Monday, October 19, 2015

Why did Mr. Clark Shoot Innocent Surgeons?

               Netflix and chill…That’s what I did during fall break aside from working at the YMCA.  During my Netflix sessions, I decided to re-watch some of my favorite episodes of Grey’s Anatomy and analyze them in the lens of Chapters 5 and 6.  Best of both worlds…got to Netflix and chill while doing social psychology at the same time, how much better could life get!!!  I revisited Season 6 Episodes 23 and 24 titled, “Sanctuary” and “Death and All his Friends” respectfully.  SPOILER ALERT.  The husband of a patient who was taken off of life support comes back to the hospital to seek “revenge”, “an eye for an eye” against Dr. Shepard, Dr. Weber, and Dr. Grey.  As with all drama television shows, they do a great job exhibiting the behaviors and emotions that real people could portray if they were in a similar situation of an active shooter.  My goal is to explain why the shooter felt the need to seek revenge against the surgeons that tried to save his wife’s life. 


                The shooter’s agitation (Mr. Clark) level increased and was exhibited by harsher tone and being less tolerant to those who were too busy to help him find the chief-of surgery, (Dr. Shepard) and shot those who did not care for his need to see the chief.  As people continued to not point him in the direction of the chief of surgery claiming to be surgeons and already busy enough, he assimilated the “busy surgeon” mentality to the care that he felt Dr. Shepard, Dr. Weber, and Dr. Grey failed to give to his wife.  He generalized this schema to cover all surgeons and when he encountered Dr. Bailey, Dr. Percy, and patient, he questioned them, “Are you a surgeon,” this simple “yes or no” question decided whether he shot them. 

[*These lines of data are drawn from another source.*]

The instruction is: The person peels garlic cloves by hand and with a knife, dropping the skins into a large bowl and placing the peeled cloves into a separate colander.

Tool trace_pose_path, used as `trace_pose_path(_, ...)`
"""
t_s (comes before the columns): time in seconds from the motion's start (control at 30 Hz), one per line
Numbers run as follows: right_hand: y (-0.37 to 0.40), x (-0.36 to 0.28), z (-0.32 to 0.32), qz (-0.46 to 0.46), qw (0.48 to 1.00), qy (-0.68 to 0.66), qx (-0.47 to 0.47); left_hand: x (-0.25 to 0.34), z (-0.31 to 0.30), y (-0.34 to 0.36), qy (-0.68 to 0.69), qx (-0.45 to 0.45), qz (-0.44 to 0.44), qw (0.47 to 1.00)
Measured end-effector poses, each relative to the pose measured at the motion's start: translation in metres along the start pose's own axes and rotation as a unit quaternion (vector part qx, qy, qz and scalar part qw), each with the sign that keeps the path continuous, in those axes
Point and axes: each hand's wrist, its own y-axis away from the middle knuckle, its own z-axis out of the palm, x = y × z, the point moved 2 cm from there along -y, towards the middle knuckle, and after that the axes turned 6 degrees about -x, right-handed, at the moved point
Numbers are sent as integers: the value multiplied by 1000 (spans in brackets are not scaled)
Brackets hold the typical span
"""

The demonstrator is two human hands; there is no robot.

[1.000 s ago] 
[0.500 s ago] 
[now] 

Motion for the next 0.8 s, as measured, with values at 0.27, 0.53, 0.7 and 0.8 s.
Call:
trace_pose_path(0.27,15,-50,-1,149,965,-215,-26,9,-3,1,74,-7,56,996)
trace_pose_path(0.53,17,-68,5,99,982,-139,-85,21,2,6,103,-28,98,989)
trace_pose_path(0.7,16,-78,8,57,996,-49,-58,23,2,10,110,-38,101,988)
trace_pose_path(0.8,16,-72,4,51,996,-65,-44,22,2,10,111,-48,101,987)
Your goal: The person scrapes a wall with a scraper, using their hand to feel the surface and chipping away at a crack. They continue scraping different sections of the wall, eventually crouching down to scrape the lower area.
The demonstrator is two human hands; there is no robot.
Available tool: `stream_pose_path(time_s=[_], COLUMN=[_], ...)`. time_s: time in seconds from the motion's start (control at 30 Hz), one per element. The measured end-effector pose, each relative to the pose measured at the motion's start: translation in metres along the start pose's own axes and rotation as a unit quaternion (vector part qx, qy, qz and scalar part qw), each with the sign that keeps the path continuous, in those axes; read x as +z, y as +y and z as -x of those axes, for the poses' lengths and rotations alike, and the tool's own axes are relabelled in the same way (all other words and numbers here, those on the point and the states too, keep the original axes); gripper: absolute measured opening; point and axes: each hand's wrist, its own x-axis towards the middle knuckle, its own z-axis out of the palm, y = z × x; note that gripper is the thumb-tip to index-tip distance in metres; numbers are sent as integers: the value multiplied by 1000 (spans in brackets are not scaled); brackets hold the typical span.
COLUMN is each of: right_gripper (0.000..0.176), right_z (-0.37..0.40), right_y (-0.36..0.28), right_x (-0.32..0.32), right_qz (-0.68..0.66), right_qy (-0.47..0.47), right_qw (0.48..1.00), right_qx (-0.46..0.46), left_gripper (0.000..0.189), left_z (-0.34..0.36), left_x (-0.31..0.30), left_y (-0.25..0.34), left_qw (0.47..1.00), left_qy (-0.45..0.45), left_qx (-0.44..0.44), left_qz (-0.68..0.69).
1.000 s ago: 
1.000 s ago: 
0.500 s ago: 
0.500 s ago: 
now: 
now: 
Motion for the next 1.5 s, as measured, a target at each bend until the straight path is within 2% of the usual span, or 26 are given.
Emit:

The question that I had was why was Mr. Clark shooting innocent doctors instead of only shooting his three target people?  Did the revenge feel more justified by killing the generalized surgeons?  To answer this question, I visited the literature specifically the Journal of Experimental Social Psychology to an article titled, “Displaced revenge: Can revenge taste “sweet” if it aims at a different target?”  They tested this by randomly assigning participants to a 2 x 2 between-subjects design in which the first condition was entitativity: low vs. high and the second condition was revenge: direct vs. displaced.  Entitativity is a word to describe the connectedness of the target group.  Participants read a vignette to arouse the desire to take revenge which was then assessed  through a 6-point Likert scale.  There was then a second vignette which described how the revenge took place and participants then assessed their justice-related satisfaction on the same scale.  This study concluded that displaced revenge against a member within a group with high entitativity alleviated negative feelings such as regret and increased the satisfaction of the revenge process.  This can be linked back to Mr. Clark because in a hospital setting all the surgeons wear the same color scrubs which physically show high entitativity.  Additionally their high entitativity is shown when Christina and her surgical team perform heart surgery on Dr. Shepard to save his life, the shooter ends up shooting another doctor because he came in between Mr. Clark and his number one suspect, Dr. Shepard.  The strong cohesiveness of the surgical residents and attending physicians allowed Mr. Clark to generalize that all surgeons were bad like Dr. Shepard and that further justified him to shoot the uninvolved surgeons.

Gollwitzer, M. & Sjostrom, A. (2014). Displaced revenge: Can revenge taste “sweet” if it aims at a             different target? Journal of Experimental Social Psychology. 56(2015), 191-202.                                   http://dx.doi.org/10.1016/j.jsep.2014.09.0160022-1031/.

Corey LaForest-Roys

3 comments:

  1. Arguably two of the all-time greatest episodes of a great show, I couldn't NOT comment on this. I agree that it was Gary Clark's generalization of surgeons that turned his revenge plot into a mass shooting. A clear instance that supports this is when Clark actually decided not to shoot Dr. April Kepner. When he pointed the gun at her, Kepner began spewing facts about her life to Mr. Clark, rambling about all of her siblings, her two parents, the farm she grew up on, and more random details about her life story. This information was inconsistent with Gary Clark's schema about surgeons, as it depicted her life as one of simplicity and homeliness. For this reason, Clark chose to lower the gun, at least for a brief couple of seconds before shooting Dr. Shephard. Shonda Rhimes, the writer and producer of Grey's Anatomy tends to incorporate a lot of real-life examples of social psych phenomena in her shows, and even recently used a plot line similar to the one we watched in Crash in class in her show, Scandal, so tune in to Grey's, Scandal, and How to Get Away with Murder on Thursdays for more! (I swear I'm just a huge fan, not on Rhimes's payroll)!